Non si tratta di appiattire la comunicazione, ma anzi di prendersi il tempo di scegliere con cura le parole, spiegando cosa si sta dicendo (o chiedendo) per disinnescare le possibili incomprensioni.
Tra l’altro, cercare di ridurre i fraintendimenti spesso aiuta a porre le basi per una collaborazione migliore, oltre che a limitare i conflitti. E certamente genera dei testi più accurati; «funziona meglio».

Vale anche per prendersi la briga di rileggere una richiesta o una mail prima di inviarla e riflettere su ciò che si scrive, magari confrontandosi con un buon vocabolario (ne esistono molti online, così come parecchi sono i traduttori ormai ben raffinati, grazie al supporto delle IA, nel caso in cui vi fosse la necessità di esprimersi in una lingua diversa da quella madre) se il termine giusto non venisse proprio immediatamente alla mente.

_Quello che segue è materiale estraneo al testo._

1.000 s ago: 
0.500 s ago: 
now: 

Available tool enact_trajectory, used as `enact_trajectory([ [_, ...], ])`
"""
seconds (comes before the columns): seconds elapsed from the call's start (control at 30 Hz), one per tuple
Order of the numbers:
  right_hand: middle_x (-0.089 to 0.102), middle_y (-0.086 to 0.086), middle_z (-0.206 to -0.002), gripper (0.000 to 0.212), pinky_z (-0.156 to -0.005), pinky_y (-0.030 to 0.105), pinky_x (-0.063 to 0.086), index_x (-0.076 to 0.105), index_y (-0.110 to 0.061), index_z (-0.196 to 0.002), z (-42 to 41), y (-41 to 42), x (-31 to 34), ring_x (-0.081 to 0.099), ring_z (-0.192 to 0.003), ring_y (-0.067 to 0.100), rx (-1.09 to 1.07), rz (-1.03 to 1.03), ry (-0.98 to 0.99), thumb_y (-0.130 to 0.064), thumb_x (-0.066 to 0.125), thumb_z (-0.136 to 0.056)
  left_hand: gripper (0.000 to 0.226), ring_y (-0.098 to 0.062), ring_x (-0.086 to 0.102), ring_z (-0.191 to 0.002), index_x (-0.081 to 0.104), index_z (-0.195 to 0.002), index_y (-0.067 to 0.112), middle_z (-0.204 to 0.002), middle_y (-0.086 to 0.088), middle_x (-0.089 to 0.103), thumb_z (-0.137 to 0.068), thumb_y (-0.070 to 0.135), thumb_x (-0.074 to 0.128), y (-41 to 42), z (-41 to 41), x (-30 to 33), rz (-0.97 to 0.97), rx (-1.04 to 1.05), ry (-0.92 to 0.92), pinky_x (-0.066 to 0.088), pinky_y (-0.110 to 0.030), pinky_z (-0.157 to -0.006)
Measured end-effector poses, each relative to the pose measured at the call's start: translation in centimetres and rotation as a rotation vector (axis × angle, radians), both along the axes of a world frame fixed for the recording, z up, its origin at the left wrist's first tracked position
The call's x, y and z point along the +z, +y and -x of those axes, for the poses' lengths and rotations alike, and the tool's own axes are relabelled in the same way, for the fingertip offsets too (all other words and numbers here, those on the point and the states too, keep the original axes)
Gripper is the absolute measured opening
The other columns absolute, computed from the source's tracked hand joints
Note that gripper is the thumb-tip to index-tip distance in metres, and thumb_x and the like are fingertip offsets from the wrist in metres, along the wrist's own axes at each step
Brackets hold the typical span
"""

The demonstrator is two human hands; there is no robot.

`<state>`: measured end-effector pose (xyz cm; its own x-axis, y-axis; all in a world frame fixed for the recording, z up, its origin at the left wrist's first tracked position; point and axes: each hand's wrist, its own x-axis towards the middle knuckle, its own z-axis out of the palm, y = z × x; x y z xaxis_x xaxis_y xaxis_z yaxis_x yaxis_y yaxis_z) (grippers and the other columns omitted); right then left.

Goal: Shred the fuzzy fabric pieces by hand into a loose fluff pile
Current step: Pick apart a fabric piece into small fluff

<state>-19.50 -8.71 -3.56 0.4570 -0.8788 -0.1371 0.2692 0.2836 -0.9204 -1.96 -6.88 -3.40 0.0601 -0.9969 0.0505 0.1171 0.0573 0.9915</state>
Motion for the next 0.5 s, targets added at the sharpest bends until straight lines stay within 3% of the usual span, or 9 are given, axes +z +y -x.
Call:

Che produciamo testi per un pubblico più ampio o anche per un solo corrispondente, la sfida è quella di cercare di adeguare il nostro registro linguistico – il tono, le parole e tutto ciò che ne consegue – ai destinatari, senza per questo perdere la nostra identità e senza impoverire la comunicazione.

È uno sforzo per l’«esattezza» – la chiarezza, spesso anche la concisione – che, anche senza arrivare alla raffinatezza delle Lezioni americane di Calvino (un libretto ricchissimo di spunti, che dai professionisti della comunicazione andrebbe letto forse più spesso; tra gli altri contenente la riflessione che «la letteratura [e forse solo la letteratura] può creare degli anticorpi che contrastino l’espandersi della peste del linguaggio»), richiede certamente impegno e probabilmente un po’ di tempo in più di quanto ne impiegheremmo per una comunicazione irrifilessa, ma che vale certamente la pena.

Lo diceva anche David Ogilvy, uno dei padri della pubblicità moderna, che la pensava come «un mezzo di informazione, un messaggio» e non «come una forma d’arte»: tra i suoi “comandamenti” vi è innanzitutto l’invito a pensare al consumatore e come il consumatore, parlando la sua lingua e spiegando, bene, tutto ciò di cui ha bisogno.
In fondo, ancora oggi l’interlocutore è tua moglie (o tuo marito; Ogilivy scriveva in un mondo in cui i pubblicitari erano quasi esclusivamente uomini che si rivolgevano ad acquirenti donne). Non dimenticarlo.